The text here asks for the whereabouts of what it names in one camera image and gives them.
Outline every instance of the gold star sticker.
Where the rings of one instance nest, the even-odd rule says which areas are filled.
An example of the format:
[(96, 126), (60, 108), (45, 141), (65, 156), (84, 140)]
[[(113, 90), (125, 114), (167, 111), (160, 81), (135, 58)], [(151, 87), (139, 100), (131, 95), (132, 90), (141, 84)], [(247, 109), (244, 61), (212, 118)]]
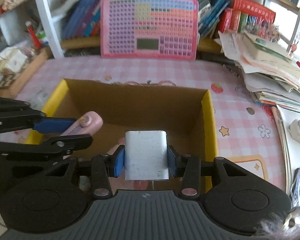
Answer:
[(222, 136), (226, 136), (226, 135), (230, 135), (229, 134), (229, 129), (228, 128), (225, 128), (223, 126), (221, 126), (221, 129), (219, 130), (219, 132), (221, 132)]

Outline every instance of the stack of papers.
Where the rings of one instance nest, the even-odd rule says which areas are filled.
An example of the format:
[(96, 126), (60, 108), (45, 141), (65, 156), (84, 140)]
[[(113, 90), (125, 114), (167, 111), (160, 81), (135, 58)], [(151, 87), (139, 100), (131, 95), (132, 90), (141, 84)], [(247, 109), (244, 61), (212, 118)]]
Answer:
[(256, 103), (279, 105), (300, 112), (300, 69), (287, 71), (276, 62), (255, 59), (243, 43), (245, 34), (219, 33), (227, 58), (234, 60), (242, 70), (247, 90)]
[(295, 170), (300, 168), (300, 143), (295, 141), (289, 131), (289, 125), (300, 119), (300, 113), (284, 109), (280, 106), (272, 107), (274, 119), (278, 128), (286, 168), (286, 193), (290, 195)]

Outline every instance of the table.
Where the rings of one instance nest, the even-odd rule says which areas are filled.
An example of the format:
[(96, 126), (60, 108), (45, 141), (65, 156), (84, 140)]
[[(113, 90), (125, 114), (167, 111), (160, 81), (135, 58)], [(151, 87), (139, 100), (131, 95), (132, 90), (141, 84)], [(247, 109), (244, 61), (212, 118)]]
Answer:
[[(100, 56), (48, 60), (16, 99), (29, 101), (39, 90), (50, 95), (62, 78), (139, 84), (171, 81), (177, 86), (210, 89), (215, 110), (219, 156), (261, 155), (268, 181), (285, 191), (285, 165), (278, 131), (269, 108), (249, 100), (236, 71), (206, 61), (103, 59)], [(28, 131), (0, 140), (23, 142)]]

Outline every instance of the orange book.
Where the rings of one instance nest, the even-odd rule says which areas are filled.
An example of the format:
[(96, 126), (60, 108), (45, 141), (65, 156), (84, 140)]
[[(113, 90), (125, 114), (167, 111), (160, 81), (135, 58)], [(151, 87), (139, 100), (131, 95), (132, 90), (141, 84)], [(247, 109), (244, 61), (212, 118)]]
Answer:
[(241, 16), (241, 11), (233, 11), (232, 18), (231, 18), (231, 24), (230, 24), (230, 30), (234, 30), (235, 32), (238, 32), (240, 16)]

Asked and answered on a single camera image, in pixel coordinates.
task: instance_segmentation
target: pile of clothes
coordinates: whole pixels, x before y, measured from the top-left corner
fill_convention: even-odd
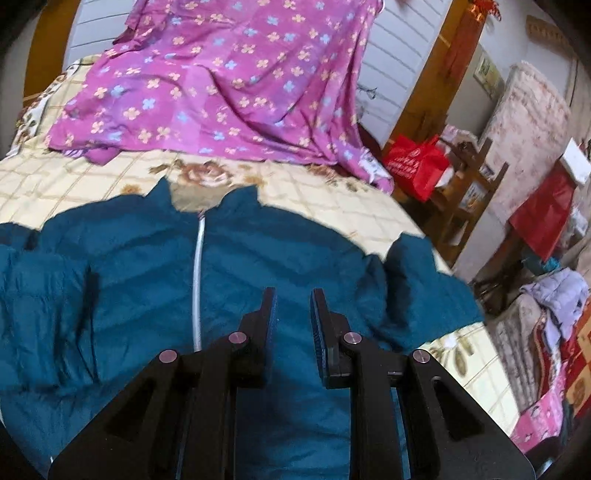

**Exercise details**
Output the data above exactly, excluding images.

**Answer to the problem**
The text here asks for the whereabouts of what it names in one camera image and gives them.
Outline every instance of the gold star sticker.
Where the rings of one instance nest, the even-odd rule says which areas are filled.
An example of the format:
[(96, 126), (60, 108), (45, 141), (65, 156), (84, 140)]
[[(113, 90), (125, 114), (167, 111), (160, 81), (135, 58)], [(151, 87), (139, 100), (131, 95), (132, 90), (141, 84)], [(247, 109), (244, 61), (212, 118)]]
Answer:
[(222, 136), (226, 136), (226, 135), (230, 135), (229, 134), (229, 129), (228, 128), (225, 128), (223, 126), (221, 126), (221, 129), (219, 130), (219, 132), (221, 132)]

Outline every instance of the stack of papers.
Where the rings of one instance nest, the even-odd rule says which areas are filled.
An example of the format:
[(96, 126), (60, 108), (45, 141), (65, 156), (84, 140)]
[[(113, 90), (125, 114), (167, 111), (160, 81), (135, 58)], [(151, 87), (139, 100), (131, 95), (132, 90), (141, 84)], [(247, 109), (244, 61), (212, 118)]]
Answer:
[(256, 103), (279, 105), (300, 112), (300, 69), (287, 71), (276, 62), (255, 59), (243, 43), (245, 34), (219, 33), (227, 58), (234, 60), (242, 70), (247, 90)]
[(295, 170), (300, 168), (300, 143), (295, 141), (289, 131), (289, 125), (300, 119), (300, 113), (284, 109), (280, 106), (272, 107), (274, 119), (278, 128), (286, 168), (286, 193), (290, 195)]

Outline every instance of the table.
Where the rings of one instance nest, the even-odd rule says which areas are filled.
An example of the format:
[(96, 126), (60, 108), (45, 141), (65, 156), (84, 140)]
[[(113, 90), (125, 114), (167, 111), (160, 81), (135, 58)], [(151, 87), (139, 100), (131, 95), (132, 90), (141, 84)], [(247, 109), (244, 61), (212, 118)]]
Answer:
[[(100, 56), (48, 60), (16, 99), (29, 101), (39, 90), (50, 95), (62, 78), (139, 84), (171, 81), (177, 86), (210, 89), (215, 110), (219, 156), (261, 155), (268, 181), (285, 191), (285, 165), (278, 131), (269, 108), (249, 100), (236, 71), (206, 61), (103, 59)], [(28, 131), (0, 140), (23, 142)]]

Outline every instance of the orange book.
Where the rings of one instance nest, the even-odd rule says which areas are filled.
An example of the format:
[(96, 126), (60, 108), (45, 141), (65, 156), (84, 140)]
[[(113, 90), (125, 114), (167, 111), (160, 81), (135, 58)], [(151, 87), (139, 100), (131, 95), (132, 90), (141, 84)], [(247, 109), (244, 61), (212, 118)]]
Answer:
[(241, 16), (241, 11), (233, 11), (232, 18), (231, 18), (231, 24), (230, 24), (230, 30), (234, 30), (235, 32), (238, 32), (240, 16)]

Asked and answered on a single camera image, in pixel coordinates.
task: instance_segmentation
target: pile of clothes
coordinates: whole pixels, x before y, measured from the top-left corner
fill_convention: even-odd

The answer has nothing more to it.